Published 23. Feb. 2021
Digitalization, Big Data, flexibility and energy communities – these are just some of the elements that will play a major role in the energy system of the future. Following the Green Digitalization conference 2020, we sat down with energy systems expert Andrew Keane (IRL) for a talk about the current state of the energy system in Denmark.
In the interview, Andrew Keane defined five focus points about the Danish energy system – now and in the future.
1. The challenges of electric vehicles
“There are different challenges connected to the focus on electric vehicles as a solution to reaching the decarbonization goals. In terms of decarbonization and reaching your ambitious goals, Denmark has a great track record on various fronts, in particular the integration of renewables into the electricity mix, but I think transport will probably be the hardest aspect of it. There are signs of increasing adoption of electric vehicles as an attractive option for consumers, but the question of how to improve uptake remains a challenge. Should incentives or grants be introduced, how long should they be maintained, and how can it be done in a fair and equitable way? The tendency moves towards more electric vehicles everywhere, so I’m hopeful.
The increased use of EVs will place new requirements on the electrical networks and the charging infrastructure, but our research within these aspects indicate that they can be overcome through improved tools, smart use of infrastructure and system management. And then of course there is the challenge that the FED project is looking into, namely how to integrate all that into the overall energy ecosystem.”
2. A need for increased stability and reliability
“No matter whether we focus on building more wind turbines, adding more sustainable types of fuel into the balanced energy system or aiming for digital balance and flexibility, we need to maintain a focus on the actual infrastructure of the energy system. Once we go down the electrification path in order to reach our decarbonization goals, for example through the electrification of heating and cooling, this becomes even more important.
Increasing numbers of connected devices, along with increasing levels of variable generation, changes the fundamental operation of the electricity system. Things like security of supply, stability and reliability, for instance, will be even more crucial when electricity comes to play an even bigger role in our societal infrastructure. In Denmark, you are part of a larger system with interconnection on all sides, but countries like Ireland have different challenges in that regard because we are an island. And with the Brexit transition period coming to an end there is the question of national borders, EU borders and so on, that also needs to be solved.“
3. Interconnected grid for increased use of renewables
“When looking at the European energy system of the future, we already see a highly interconnected and interdependent system or systems. We have seen examples in the past of how poor coordination between national control centers has led to blackouts and grid issues, however the increasing interconnection is now reflected more in the energy market arrangements and I think this will develop further as interconnection grows.

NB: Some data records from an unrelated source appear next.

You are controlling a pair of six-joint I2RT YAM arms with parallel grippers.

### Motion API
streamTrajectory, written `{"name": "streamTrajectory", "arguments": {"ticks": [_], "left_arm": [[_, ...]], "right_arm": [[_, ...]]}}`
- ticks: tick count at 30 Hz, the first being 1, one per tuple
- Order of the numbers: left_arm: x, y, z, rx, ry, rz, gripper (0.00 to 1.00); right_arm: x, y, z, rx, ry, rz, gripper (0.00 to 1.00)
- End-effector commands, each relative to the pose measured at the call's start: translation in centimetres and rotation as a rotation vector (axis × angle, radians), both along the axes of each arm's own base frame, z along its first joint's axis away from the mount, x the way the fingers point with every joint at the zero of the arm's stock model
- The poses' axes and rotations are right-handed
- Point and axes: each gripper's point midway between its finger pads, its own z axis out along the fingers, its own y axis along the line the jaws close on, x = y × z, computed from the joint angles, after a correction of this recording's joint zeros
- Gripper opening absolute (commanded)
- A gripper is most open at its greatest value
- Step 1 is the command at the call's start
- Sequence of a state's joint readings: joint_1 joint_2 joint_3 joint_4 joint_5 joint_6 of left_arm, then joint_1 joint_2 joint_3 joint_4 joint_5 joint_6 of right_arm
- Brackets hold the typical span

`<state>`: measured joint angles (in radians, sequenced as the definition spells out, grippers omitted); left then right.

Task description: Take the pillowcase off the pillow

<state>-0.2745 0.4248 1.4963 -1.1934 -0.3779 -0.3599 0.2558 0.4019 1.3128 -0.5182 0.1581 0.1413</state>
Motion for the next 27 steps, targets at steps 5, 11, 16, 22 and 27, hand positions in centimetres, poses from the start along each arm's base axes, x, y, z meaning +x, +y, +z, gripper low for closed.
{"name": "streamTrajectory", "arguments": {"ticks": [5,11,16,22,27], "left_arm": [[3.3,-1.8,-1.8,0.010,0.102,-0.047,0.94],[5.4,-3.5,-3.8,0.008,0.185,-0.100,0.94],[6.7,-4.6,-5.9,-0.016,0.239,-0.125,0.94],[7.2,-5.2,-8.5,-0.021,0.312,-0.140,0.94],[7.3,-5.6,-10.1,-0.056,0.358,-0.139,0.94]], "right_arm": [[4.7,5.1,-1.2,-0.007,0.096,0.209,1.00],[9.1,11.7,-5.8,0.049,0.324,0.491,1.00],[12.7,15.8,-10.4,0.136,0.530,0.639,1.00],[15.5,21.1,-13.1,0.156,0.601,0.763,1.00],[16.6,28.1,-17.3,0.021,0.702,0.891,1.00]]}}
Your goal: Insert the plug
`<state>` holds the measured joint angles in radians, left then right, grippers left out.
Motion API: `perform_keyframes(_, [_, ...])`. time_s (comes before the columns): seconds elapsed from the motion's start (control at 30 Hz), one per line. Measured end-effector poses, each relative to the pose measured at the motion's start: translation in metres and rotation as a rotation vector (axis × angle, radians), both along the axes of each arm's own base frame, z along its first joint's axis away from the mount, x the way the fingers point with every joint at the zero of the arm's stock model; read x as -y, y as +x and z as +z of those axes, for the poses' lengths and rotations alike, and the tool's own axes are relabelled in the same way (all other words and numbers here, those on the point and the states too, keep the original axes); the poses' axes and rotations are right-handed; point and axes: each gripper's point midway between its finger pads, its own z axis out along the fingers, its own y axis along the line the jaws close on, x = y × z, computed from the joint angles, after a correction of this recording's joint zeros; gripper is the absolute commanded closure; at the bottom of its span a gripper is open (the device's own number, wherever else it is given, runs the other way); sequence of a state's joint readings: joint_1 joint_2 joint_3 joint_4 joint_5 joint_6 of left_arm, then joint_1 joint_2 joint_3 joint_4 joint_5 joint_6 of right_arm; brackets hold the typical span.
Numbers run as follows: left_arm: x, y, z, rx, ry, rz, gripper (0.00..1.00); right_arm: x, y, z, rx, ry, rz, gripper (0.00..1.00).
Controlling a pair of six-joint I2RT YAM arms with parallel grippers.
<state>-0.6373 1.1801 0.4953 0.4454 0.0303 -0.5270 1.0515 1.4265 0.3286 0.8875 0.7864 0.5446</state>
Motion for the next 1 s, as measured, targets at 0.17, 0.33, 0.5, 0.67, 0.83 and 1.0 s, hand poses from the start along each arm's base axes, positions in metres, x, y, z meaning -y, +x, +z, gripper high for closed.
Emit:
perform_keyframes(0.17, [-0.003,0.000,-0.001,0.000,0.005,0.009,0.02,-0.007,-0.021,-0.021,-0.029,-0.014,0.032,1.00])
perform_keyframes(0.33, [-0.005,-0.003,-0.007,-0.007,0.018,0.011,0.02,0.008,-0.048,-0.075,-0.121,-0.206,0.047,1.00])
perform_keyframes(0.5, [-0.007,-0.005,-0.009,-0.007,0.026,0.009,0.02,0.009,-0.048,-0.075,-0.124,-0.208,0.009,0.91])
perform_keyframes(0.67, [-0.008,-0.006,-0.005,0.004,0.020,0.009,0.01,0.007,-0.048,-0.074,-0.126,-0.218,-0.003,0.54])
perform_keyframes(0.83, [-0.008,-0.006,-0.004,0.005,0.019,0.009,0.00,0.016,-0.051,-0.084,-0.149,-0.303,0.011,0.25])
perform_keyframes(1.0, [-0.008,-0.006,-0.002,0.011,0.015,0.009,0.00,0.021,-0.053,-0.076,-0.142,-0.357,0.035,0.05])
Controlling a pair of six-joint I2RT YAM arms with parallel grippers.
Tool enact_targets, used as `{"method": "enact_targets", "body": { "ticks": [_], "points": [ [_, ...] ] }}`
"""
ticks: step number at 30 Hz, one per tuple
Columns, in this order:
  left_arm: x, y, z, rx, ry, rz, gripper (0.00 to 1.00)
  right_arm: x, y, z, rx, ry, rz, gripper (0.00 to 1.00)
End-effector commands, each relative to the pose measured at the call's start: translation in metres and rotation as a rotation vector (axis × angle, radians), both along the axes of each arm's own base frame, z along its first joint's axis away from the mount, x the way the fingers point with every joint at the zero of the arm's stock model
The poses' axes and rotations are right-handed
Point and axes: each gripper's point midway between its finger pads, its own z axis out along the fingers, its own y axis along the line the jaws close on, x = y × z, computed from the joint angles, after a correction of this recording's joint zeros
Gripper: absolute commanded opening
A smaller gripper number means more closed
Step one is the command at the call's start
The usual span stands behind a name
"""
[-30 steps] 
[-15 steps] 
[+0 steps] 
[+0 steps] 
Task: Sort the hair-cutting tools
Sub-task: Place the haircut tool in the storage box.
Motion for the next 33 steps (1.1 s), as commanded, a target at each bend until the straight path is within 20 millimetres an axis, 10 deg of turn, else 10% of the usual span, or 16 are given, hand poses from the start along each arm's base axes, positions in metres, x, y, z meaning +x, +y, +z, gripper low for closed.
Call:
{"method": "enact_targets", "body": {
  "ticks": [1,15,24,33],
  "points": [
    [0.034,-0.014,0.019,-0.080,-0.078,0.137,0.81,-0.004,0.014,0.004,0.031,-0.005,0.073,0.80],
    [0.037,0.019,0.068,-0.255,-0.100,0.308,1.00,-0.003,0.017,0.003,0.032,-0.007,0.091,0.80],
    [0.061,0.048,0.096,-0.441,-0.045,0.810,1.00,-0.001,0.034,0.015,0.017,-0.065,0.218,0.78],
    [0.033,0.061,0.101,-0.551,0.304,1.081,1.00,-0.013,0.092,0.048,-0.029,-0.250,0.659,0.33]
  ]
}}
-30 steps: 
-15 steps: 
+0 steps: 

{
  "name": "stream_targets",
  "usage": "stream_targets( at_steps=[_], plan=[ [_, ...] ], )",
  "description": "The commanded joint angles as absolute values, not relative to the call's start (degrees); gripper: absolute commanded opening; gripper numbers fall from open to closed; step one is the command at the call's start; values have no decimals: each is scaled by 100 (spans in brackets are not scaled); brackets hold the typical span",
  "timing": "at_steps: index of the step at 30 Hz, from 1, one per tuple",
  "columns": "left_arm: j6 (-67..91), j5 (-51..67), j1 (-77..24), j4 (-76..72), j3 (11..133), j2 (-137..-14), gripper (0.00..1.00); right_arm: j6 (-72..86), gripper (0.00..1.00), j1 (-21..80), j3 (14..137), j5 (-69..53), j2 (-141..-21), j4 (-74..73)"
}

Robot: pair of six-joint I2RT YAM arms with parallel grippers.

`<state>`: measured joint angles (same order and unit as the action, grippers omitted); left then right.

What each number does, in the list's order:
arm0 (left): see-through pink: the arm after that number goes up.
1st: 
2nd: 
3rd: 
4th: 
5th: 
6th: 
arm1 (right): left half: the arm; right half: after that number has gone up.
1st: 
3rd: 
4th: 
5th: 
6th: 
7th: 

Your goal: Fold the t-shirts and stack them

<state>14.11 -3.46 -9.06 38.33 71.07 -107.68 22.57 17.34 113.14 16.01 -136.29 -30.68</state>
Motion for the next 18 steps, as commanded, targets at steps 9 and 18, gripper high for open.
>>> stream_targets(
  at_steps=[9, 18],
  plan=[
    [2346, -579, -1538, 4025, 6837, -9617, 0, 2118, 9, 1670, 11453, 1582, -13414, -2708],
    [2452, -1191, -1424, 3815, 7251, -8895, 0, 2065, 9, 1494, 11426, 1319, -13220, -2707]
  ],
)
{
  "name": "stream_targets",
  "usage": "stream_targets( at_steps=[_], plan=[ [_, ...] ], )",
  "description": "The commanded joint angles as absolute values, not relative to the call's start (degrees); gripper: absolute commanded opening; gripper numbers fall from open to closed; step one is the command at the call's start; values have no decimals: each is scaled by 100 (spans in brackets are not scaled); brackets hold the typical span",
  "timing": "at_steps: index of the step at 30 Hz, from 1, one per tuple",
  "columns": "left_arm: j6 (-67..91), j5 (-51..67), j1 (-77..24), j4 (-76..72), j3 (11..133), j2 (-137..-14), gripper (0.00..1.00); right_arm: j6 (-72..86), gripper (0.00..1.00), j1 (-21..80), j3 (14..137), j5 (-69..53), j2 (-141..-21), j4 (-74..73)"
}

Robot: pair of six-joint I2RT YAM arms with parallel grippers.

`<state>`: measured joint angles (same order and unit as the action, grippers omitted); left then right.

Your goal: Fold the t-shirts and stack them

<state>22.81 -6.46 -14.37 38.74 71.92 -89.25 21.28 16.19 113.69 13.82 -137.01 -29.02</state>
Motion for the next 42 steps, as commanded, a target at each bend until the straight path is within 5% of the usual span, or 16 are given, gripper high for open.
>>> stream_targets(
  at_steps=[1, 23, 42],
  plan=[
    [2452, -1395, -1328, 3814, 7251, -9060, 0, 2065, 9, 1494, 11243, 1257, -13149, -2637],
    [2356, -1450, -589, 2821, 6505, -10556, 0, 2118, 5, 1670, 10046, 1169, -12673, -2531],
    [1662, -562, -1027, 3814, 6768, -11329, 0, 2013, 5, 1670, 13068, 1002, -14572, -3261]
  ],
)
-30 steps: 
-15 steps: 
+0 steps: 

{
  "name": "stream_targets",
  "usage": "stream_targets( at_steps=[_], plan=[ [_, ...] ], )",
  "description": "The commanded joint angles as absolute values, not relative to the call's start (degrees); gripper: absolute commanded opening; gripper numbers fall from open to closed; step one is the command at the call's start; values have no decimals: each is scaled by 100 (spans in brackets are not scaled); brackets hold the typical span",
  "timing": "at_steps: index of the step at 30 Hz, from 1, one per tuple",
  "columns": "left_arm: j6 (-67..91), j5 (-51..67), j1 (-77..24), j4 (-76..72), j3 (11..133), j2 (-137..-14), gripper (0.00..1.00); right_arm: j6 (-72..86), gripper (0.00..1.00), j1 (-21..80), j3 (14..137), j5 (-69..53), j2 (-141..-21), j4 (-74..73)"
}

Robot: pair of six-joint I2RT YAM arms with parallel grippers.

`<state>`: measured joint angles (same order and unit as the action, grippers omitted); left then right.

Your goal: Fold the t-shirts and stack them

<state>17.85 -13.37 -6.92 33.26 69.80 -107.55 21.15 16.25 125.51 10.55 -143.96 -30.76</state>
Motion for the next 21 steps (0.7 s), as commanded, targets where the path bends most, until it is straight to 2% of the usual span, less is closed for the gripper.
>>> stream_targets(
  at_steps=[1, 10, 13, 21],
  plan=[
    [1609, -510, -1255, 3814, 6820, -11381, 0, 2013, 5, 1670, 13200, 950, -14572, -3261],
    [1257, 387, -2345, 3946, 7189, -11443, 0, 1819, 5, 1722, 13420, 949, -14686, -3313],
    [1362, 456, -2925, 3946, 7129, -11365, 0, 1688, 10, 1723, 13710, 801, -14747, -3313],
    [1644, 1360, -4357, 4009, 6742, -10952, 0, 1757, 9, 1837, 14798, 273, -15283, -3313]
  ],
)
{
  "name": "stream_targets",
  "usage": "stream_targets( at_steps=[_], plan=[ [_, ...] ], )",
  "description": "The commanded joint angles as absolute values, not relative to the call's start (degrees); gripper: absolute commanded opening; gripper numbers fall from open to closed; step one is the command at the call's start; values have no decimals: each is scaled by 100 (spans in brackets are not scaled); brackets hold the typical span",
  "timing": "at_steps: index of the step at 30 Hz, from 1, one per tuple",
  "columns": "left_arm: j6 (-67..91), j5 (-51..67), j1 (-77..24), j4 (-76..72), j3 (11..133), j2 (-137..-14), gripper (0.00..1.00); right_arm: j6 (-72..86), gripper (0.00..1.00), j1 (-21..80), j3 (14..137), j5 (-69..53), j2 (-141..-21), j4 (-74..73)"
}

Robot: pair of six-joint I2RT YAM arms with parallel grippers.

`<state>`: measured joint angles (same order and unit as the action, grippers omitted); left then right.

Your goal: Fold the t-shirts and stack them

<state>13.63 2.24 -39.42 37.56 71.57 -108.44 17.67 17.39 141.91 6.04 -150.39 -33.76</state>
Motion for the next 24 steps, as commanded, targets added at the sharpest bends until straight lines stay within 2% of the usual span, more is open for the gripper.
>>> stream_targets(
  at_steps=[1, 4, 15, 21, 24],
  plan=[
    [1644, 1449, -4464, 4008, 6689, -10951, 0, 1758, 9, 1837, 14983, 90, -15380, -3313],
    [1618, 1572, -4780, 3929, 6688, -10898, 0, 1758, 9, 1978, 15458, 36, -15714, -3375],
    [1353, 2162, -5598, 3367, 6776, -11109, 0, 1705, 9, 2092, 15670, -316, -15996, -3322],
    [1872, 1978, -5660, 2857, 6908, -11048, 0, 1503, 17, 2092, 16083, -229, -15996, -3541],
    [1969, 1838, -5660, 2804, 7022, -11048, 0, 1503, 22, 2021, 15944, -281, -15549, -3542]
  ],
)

If you look at a high level, though, you see the distance between where the major renewable energy sources are and where they are needed. For instance, there is a huge volume of energy in offshore wind yet to be extracted, and this will require energy transmission on a more continental basis to reach the energy demands in the center of Europe. So in that respect we will move towards a super grid or a highly interconnected grid across Europe – of course allowing for political and national challenges, as mentioned above.”
4. The flexibility challenge
“Flexibility will be a key challenge of not just the Danish but the larger European energy system of the future. We are talking about a grid handling everything from a residential level right up to the high-voltage transmission across great distances; interconnecting local infrastructures with the European market. This creates a great need for flexibility.
It is easy to say, well, we have all these electric vehicles and we have this amount of power, and we just need to balance the power and the demand, but translating that into reality is a very difficult challenge, as you well know in the FED project. But it is also a really big opportunity – especially if you widen the scope and include things like hydrogen or biogas or wastewater as flexibility sources. It will be very different from country to country and region to region, but there is a higher-level picture that needs to be watched closely, once you start interconnecting all these different aspects of society. The potential in terms of sustainability and decarbonization is huge!”
5. How to bring the consumers along
“One of the important aspects of all this is the consumer. We need to bring people along on this journey. Fortunately, we are currently seeing almost a kind of activism among the students at the universities in terms of the climate crisis, so I think in a few years’ time, we will really feel the impact of that as they move into the workplace and different professional settings.
But at a basic, private level, consumers of all ages need to be willing to change things. And I think this needs support, education and incentives. One aspect to look at could be the tariff structures and the pricing of electricity and energy – in that way the consumers would see flexibility as something positive rather than being suspicious of it. There is still quite a bit of suspicion around things like smart meters, people worrying that “Big Brother will be watching you” – quite forgetting that we already have a device in our pocket most hours of the day that can do exactly that. So there is a significant communications challenge to be solved there, but I really think the overall message is a positive one.”